▶ [WORK TO COMPLETE] Give a verbatim copy of the data, leaving the pictures out.
- Opening Delimiter -
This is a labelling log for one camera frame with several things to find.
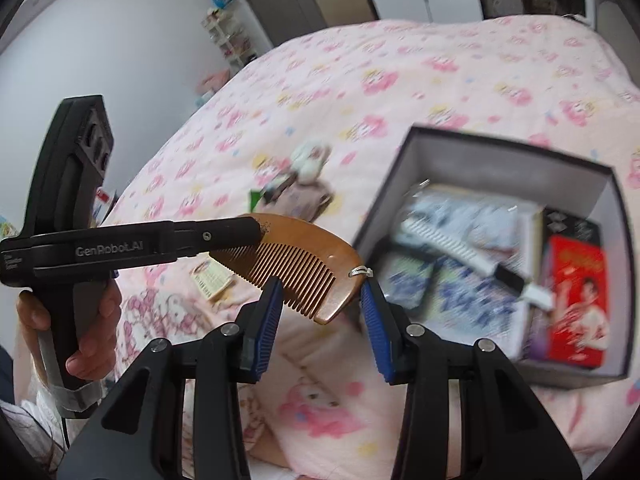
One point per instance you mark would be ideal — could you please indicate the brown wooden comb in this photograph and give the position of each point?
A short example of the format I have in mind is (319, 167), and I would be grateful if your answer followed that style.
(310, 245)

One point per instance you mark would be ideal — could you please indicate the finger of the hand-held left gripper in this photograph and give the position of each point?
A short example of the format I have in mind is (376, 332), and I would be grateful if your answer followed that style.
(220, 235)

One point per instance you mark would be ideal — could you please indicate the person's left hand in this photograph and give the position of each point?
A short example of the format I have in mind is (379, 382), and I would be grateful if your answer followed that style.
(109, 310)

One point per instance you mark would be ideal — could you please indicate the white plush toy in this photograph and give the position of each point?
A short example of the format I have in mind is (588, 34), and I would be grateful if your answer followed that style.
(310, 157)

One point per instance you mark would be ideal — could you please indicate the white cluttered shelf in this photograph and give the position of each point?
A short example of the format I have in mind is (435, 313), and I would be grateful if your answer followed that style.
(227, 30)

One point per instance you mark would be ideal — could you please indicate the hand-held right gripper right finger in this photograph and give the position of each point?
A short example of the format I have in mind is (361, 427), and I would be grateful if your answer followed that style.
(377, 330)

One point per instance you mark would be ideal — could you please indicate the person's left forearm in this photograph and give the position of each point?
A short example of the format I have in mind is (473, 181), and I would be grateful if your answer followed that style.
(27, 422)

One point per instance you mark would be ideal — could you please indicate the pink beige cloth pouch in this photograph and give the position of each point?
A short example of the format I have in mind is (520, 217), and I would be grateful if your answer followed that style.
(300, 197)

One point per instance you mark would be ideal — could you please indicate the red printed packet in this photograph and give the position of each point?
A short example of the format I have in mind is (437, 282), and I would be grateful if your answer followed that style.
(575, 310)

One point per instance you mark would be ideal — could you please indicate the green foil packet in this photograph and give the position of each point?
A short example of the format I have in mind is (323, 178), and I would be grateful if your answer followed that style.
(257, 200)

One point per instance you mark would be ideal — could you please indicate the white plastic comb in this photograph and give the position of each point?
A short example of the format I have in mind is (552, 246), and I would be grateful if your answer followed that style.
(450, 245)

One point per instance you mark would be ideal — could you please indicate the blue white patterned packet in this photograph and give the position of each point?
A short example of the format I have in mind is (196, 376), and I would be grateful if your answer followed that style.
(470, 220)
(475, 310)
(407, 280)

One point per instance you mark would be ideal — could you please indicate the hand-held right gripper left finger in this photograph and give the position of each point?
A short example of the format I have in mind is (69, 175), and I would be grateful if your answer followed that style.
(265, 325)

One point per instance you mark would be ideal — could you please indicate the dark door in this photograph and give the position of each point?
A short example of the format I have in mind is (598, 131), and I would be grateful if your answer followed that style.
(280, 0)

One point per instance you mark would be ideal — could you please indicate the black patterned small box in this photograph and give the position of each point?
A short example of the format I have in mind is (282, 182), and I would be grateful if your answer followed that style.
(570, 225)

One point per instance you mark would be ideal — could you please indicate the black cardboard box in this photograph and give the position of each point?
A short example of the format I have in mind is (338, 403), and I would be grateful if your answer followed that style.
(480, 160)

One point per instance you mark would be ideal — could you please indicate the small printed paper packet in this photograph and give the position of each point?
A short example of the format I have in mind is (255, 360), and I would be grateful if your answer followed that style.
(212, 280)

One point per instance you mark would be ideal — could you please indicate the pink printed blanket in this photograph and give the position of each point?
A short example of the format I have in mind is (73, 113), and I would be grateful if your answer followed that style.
- Closing Delimiter -
▶ [OUTPUT]
This is a labelling log for one camera frame with several things to find.
One point per instance you mark would be ideal — could you please indicate the brown wooden comb in this photograph and give the position of each point?
A short example of the format I have in mind is (319, 167), and I would be grateful if your answer followed that style.
(310, 245)

One point per instance you mark would be ideal — could you please indicate the finger of the hand-held left gripper in this photograph and give the position of each point?
A short example of the format I have in mind is (376, 332), and I would be grateful if your answer followed that style.
(220, 235)

One point per instance you mark would be ideal — could you please indicate the person's left hand in this photograph and give the position of each point?
A short example of the format I have in mind is (379, 382), and I would be grateful if your answer followed that style.
(109, 310)

One point per instance you mark would be ideal — could you please indicate the white plush toy in this photograph and give the position of each point?
A short example of the format I have in mind is (588, 34), and I would be grateful if your answer followed that style.
(310, 157)

One point per instance you mark would be ideal — could you please indicate the white cluttered shelf in this photograph and give the position of each point?
A short example of the format I have in mind is (435, 313), and I would be grateful if your answer followed that style.
(227, 30)

One point per instance you mark would be ideal — could you please indicate the hand-held right gripper right finger in this photograph and give the position of each point?
A short example of the format I have in mind is (361, 427), and I would be grateful if your answer followed that style.
(377, 330)

One point per instance you mark would be ideal — could you please indicate the person's left forearm in this photograph and give the position of each point?
A short example of the format I have in mind is (473, 181), and I would be grateful if your answer followed that style.
(27, 422)

One point per instance you mark would be ideal — could you please indicate the pink beige cloth pouch in this photograph and give the position of each point?
A short example of the format I have in mind is (520, 217), and I would be grateful if your answer followed that style.
(300, 197)

One point per instance you mark would be ideal — could you please indicate the red printed packet in this photograph and give the position of each point?
A short example of the format I have in mind is (437, 282), and I would be grateful if your answer followed that style.
(575, 310)

One point per instance you mark would be ideal — could you please indicate the green foil packet in this photograph and give the position of each point?
A short example of the format I have in mind is (323, 178), and I would be grateful if your answer followed that style.
(257, 200)

One point per instance you mark would be ideal — could you please indicate the white plastic comb in this photograph and give the position of each point?
A short example of the format I have in mind is (552, 246), and I would be grateful if your answer followed that style.
(450, 245)

One point per instance you mark would be ideal — could you please indicate the blue white patterned packet in this photograph and give the position of each point?
A short example of the format I have in mind is (196, 376), and I would be grateful if your answer followed that style.
(470, 220)
(475, 310)
(407, 280)

One point per instance you mark would be ideal — could you please indicate the hand-held right gripper left finger in this photograph and give the position of each point?
A short example of the format I have in mind is (69, 175), and I would be grateful if your answer followed that style.
(265, 325)

One point per instance you mark would be ideal — could you please indicate the dark door in this photograph and give the position of each point?
A short example of the format I have in mind is (598, 131), and I would be grateful if your answer followed that style.
(280, 0)

One point per instance you mark would be ideal — could you please indicate the black patterned small box in this photograph and give the position of each point?
A short example of the format I have in mind is (282, 182), and I would be grateful if your answer followed that style.
(570, 225)

One point per instance you mark would be ideal — could you please indicate the black cardboard box in this photograph and give the position of each point?
A short example of the format I have in mind is (338, 403), and I would be grateful if your answer followed that style.
(480, 160)

One point per instance you mark would be ideal — could you please indicate the small printed paper packet in this photograph and give the position of each point?
A short example of the format I have in mind is (255, 360), and I would be grateful if your answer followed that style.
(212, 280)

One point per instance you mark would be ideal — could you please indicate the pink printed blanket in this photograph and give the position of each point?
A short example of the format I have in mind is (73, 113), and I would be grateful if your answer followed that style.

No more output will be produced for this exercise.